Although she missed a few follow-up appointments in the endocrine clinic, she was eventually seen a year later and reported feeling significantly better on the same treatment regimen of calcitriol 2 mcg daily, potassium-sodium-phosphate 250 mg (8 mmol) twice daily, vitamin D3 2000 units daily, and 600 mg of calcium supplement daily. She had complete resolution of her pain and was not on any pain medications. Her physical exam showed normal strength in the upper and lower extremities and no tenderness. Laboratory work-up at that time showed complete resolution of the previous abnormalities: serum phosphate level was 3.3 (ref: 2.5- 4.5 mg/dl); calcium, 9.4 (ref: 8.6-10.2 mg/dl); alkaline phosphatase, 88 (ref: 39-136 units/l); and 25(OH)D, 44.6 (ref: 30-100 ng/ml). A repeat X-ray of pelvis showed resolution of the previous left superior and inferior pubic rami fractures.

The patient subsequently enrolled in a clinical trial of iron supplementation for patients with ADHR at another institution. Correspondence received from that institution showed a hemoglobin 10.1 (ref: 12-15.5 g/dl), hematocrit 31 (ref: 39.4-44.5%), MCV 78 (80-96 fL), platelets 313, 000 (ref: 150,000-400,000/ml), WBC 8.400 (ref: 4,000-11,000 ml), Total Iron Binding Capacity (TIBC) 378 (ref: 240-450 mcg/dl), ferritin 6.4 (ref: 12-300 ng/ml), and percent iron saturation 3% (ref: 25-35%). These results are consistent with iron deficiency anemia. The patient has not followed up with our endocrine clinic since then and we have not been able to reach her despite multiple attempts to obtain any update on her condition following iron supplementation trial.

3. Discussion

Hypophosphatemic rickets (HR) is a rare genetic disorder that is characterized by renal phosphate wasting. X-linked inheritance, accounting for about 80% of cases, is the most common form of transmission, with the remaining 20% caused by autosomal dominant (ADHR) and autosomal recessive inheritance [1].

ADHR is caused by missense variants in the FGF23 encoding Fibroblast Growth Factor 23 (FGF23). These variants disrupt amino acid sequences 176–179 (RXXR), altering the RXXR furin protease recognition site, which protects the mutant FGF23 molecule from proteolysis but does not alter biological activity, leading to increased levels of intact FGF23 molecules, which in turns leads to phosphate wasting at the level of the proximal tubules [2–5].

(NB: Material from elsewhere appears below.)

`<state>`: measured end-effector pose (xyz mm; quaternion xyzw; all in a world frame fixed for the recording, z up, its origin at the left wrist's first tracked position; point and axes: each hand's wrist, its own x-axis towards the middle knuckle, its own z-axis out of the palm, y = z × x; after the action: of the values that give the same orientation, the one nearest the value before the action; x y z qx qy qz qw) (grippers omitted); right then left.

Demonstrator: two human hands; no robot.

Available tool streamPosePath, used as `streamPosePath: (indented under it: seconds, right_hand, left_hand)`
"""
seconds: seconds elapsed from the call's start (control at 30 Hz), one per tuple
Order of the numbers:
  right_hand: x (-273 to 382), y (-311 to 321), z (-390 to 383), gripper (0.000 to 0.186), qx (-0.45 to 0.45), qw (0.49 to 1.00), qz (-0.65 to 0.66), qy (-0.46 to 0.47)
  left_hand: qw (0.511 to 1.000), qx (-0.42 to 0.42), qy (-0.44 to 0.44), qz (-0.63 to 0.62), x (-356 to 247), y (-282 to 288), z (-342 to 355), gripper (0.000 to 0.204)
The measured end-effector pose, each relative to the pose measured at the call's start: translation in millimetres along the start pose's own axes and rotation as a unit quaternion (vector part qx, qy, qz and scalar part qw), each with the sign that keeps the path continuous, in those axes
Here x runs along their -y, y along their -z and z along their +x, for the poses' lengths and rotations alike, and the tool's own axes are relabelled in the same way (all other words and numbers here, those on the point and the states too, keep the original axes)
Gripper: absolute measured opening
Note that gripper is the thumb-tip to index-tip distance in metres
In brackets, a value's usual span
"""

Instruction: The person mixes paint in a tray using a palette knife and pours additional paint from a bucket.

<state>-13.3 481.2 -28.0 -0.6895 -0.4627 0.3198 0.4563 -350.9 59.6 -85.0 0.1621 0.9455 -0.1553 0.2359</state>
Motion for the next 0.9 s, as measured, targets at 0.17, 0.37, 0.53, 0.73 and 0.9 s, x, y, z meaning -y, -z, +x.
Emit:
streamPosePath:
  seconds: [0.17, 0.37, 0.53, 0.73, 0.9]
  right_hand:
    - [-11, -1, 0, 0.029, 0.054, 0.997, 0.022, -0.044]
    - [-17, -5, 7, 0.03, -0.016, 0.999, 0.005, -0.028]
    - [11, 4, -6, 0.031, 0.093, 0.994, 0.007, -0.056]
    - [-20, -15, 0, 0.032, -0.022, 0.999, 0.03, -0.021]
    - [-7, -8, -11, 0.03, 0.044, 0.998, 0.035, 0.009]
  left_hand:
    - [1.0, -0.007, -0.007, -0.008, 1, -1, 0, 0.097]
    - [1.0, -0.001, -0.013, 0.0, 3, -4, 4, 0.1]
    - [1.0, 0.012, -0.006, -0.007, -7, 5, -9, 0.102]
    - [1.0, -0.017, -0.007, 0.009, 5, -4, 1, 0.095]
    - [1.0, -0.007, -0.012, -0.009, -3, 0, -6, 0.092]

More than 80% of the filtered load of the phosphate in the kidney is reabsorbed the proximal tubule through the sodium dependent phosphate cotransporters (NPT2a and NPT2c) present on the apical surface of proximal renal tubular cells [6]. FGF23 induces phosphate wasting by reducing expression of the sodium-phosphate cotransporters (NPT2a and NPT2c) on the apical surface of proximal renal tubule cells. FGF23 also suppresses transcription of CYP27B1, which encodes the vitamin D 1α-hydroxylase, and increases transcription of CYP24A1 which encodes the 24-hydroxylase, resulting in decreased circulating levels of 1,25 (OH)2D which can further exacerbate hypophosphatemia [4, 7–10].

In contrast to X-linked Hypophosphatemic Rickets (XLH), which is the most frequent inherited form of hypophosphatemia [6, 11], characterized by complete penetrance affecting males and females equally, the age at presentation in ADHR can vary between childhood and adulthood due to incomplete penetrance.

In 1997, Econs and McEnery [12] described a large kindred of hypophosphatemic rickets with an inheritance pattern consistent with autosomal dominant transmission. The kindred had 23 affected members and had two subgroups of phenotypes based upon the age of presentation: one group presented in childhood between the ages of 1 and 3 with the typical Ricketic lower extremity bowing and all manifested phosphate wasting, whereas the second group presented with renal phosphate wasting after puberty, between the ages of 14 and 45. The later-onset subjects showed diffuse or localized bone aches, weakness, and insufficiency fractures but did not have the short stature or the typical Ricketic lower extremity deformities or short stature. Their clinical presentation is similar to that for Tumor-Induced Osteomalacia (TIO). In the above-described case series of ADHR, all 9 patients with delayed-onset disease were female and it has been proposed that the postpubertal increases in sex steroid levels may play a role in the delayed-onset or penetrance. Additionally, two patients in the childhood-onset group had spontaneous resolution of their phosphate wasting disorder after puberty. In some instances, the onset of clinically evident disease correlated with a physiological stress such as pregnancy in some of the females in the adult-onset group [12] and a similar case report has also been reported [13].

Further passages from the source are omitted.